*Instructions to follow*.
Reproduce exactly the lines from the line containing "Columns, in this" through the end of the records below, including both ends, and nothing else.

(Stored entries)
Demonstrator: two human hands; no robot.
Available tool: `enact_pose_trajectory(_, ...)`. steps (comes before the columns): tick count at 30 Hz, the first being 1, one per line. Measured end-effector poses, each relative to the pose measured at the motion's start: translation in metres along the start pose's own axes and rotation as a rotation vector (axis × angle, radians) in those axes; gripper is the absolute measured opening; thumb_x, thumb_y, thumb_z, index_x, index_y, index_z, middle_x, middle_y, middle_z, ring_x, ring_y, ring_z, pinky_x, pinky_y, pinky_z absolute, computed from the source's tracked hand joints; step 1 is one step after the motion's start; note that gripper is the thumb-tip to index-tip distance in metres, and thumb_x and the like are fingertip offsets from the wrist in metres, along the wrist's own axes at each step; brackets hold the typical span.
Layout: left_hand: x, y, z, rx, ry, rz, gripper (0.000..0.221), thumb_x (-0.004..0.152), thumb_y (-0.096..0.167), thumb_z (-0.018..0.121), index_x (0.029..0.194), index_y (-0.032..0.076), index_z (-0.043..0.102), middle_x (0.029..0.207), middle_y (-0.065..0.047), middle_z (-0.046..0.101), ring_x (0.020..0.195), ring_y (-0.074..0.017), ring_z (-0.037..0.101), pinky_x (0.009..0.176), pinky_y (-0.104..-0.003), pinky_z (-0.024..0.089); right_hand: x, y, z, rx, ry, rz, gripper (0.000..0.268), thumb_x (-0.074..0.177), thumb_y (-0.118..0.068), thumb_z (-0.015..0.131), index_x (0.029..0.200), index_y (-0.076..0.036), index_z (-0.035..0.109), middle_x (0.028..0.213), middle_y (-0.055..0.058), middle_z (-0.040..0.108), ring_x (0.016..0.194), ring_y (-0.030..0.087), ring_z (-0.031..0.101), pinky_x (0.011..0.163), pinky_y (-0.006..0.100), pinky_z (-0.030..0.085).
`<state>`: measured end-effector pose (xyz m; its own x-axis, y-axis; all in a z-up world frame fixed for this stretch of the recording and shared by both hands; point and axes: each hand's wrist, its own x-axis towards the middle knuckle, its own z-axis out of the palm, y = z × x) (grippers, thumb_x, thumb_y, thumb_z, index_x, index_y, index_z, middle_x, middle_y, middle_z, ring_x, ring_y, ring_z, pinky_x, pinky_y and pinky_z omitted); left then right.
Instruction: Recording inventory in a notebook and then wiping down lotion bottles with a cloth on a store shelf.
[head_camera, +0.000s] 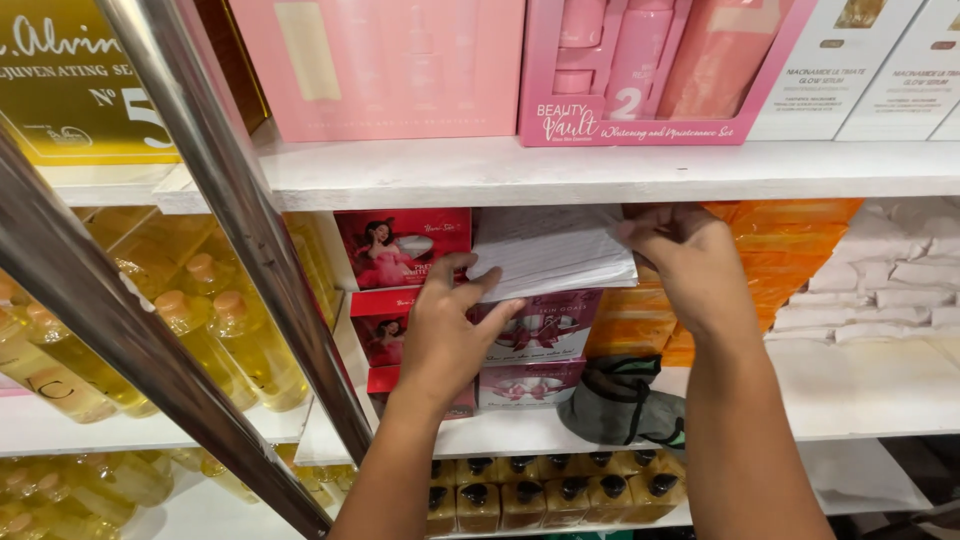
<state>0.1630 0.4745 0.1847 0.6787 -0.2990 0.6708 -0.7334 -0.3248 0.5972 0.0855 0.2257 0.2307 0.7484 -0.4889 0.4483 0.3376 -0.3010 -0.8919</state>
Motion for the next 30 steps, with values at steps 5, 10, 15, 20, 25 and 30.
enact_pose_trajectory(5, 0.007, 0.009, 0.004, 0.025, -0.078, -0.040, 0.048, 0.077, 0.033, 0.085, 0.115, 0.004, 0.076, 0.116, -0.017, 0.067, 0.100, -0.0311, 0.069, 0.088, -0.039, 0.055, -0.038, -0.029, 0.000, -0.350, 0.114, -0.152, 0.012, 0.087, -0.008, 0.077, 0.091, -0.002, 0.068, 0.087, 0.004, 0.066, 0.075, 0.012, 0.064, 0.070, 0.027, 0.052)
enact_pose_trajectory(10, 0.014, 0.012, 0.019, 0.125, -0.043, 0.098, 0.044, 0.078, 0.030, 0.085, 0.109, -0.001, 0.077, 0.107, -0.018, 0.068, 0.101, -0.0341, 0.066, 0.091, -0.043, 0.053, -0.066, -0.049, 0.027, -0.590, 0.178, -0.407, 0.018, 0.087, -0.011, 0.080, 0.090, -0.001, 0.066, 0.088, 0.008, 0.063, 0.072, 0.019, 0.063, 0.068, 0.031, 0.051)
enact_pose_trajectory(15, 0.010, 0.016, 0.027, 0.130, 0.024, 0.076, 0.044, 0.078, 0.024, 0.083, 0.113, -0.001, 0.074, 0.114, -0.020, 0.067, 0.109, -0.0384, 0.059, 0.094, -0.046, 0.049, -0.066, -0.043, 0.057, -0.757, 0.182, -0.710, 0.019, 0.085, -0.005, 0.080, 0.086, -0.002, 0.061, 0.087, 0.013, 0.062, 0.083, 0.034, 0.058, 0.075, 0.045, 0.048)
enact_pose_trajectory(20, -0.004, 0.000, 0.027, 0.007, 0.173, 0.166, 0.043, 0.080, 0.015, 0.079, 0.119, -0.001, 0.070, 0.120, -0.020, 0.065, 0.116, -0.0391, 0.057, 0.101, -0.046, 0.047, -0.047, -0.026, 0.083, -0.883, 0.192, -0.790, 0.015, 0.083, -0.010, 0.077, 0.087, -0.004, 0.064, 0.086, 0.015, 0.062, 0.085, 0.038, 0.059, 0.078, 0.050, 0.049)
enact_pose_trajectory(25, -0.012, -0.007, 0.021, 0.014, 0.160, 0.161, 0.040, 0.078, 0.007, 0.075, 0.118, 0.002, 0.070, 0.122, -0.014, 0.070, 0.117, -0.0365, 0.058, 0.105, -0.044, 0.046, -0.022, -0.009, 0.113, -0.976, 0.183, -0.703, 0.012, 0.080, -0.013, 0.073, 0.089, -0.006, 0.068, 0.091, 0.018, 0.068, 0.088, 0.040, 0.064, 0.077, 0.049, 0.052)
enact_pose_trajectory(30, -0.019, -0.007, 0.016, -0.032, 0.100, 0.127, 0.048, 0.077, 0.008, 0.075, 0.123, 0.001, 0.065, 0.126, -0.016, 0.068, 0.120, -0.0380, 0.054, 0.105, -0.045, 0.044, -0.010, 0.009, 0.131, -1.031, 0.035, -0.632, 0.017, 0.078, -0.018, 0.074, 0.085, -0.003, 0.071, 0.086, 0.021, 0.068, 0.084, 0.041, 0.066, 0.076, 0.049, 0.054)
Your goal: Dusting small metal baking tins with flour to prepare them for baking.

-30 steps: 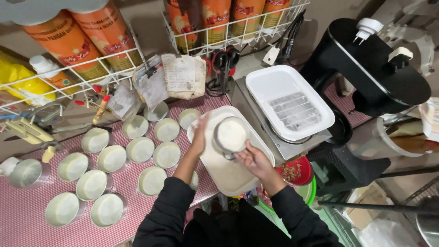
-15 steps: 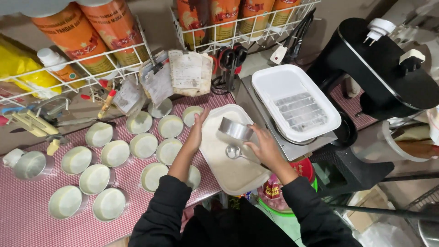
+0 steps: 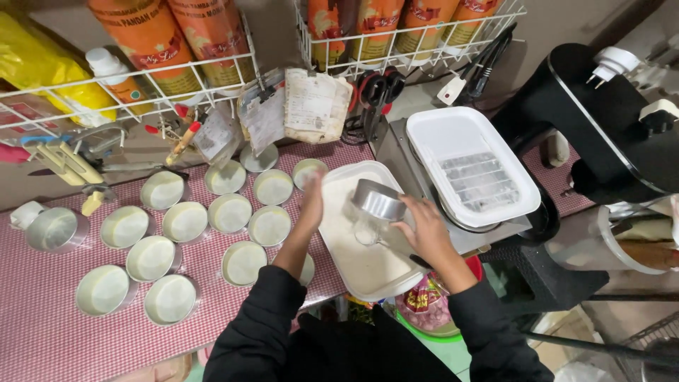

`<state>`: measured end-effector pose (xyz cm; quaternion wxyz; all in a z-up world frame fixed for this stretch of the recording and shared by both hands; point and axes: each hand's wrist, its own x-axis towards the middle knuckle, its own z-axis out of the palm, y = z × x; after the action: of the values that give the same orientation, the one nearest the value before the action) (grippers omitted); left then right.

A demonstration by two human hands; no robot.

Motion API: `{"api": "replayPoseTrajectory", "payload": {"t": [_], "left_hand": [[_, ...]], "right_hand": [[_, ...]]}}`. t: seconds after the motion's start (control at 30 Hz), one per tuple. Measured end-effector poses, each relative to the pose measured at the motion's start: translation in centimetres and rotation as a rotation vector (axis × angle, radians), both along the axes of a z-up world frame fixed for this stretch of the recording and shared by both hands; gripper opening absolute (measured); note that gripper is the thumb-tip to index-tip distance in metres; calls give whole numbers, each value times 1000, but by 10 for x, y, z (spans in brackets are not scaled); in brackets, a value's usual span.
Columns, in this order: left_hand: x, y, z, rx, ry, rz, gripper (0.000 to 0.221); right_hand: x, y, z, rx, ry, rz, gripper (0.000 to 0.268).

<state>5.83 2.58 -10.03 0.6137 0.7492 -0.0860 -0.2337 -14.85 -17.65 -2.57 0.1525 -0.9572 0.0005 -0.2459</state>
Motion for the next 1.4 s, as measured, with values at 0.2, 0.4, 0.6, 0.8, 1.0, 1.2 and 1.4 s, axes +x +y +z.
{"api": "replayPoseTrajectory", "payload": {"t": [0.2,0.4,0.6,0.8,1.0,1.2,1.4], "left_hand": [[-39,2,66,59,-7,-100,65],[-40,9,87,392,-212,-246,61],[-35,-4,94,355,-40,-324,74],[-41,-5,95,224,-32,-225,78],[-45,-14,62,170,40,-402,87],[-42,33,131,102,-20,-190,69],[-44,201,142,-402,-457,203,64]], "right_hand": [[-8,5,11,107,-7,-31,62],[-10,5,10,155,46,-57,60],[-10,5,14,194,116,-113,60],[-12,-6,-3,240,117,-134,63],[-1,-3,-18,492,107,-175,65],[15,-8,-46,816,251,-499,63],[23,57,-32,1469,-28,-383,40]]}}
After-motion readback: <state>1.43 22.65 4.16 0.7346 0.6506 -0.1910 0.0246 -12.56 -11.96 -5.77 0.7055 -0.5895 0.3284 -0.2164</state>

*Exercise solution*.
Columns, in this order: left_hand: x, y, z, rx, ry, rz, gripper (0.000 to 0.221); right_hand: x, y, z, rx, ry, rz, gripper (0.000 to 0.268).

<state>5.83 2.58 -10.03 0.6137 0.7492 -0.0860 -0.2337 -14.85 -17.65 -2.57 0.1525 -0.9572 0.0005 -0.2459</state>
Motion for the next 1.4 s, as measured, with values at 0.2, 0.4, 0.6, 0.8, 1.0, 1.2 and 1.4 s, axes +x +y +z.
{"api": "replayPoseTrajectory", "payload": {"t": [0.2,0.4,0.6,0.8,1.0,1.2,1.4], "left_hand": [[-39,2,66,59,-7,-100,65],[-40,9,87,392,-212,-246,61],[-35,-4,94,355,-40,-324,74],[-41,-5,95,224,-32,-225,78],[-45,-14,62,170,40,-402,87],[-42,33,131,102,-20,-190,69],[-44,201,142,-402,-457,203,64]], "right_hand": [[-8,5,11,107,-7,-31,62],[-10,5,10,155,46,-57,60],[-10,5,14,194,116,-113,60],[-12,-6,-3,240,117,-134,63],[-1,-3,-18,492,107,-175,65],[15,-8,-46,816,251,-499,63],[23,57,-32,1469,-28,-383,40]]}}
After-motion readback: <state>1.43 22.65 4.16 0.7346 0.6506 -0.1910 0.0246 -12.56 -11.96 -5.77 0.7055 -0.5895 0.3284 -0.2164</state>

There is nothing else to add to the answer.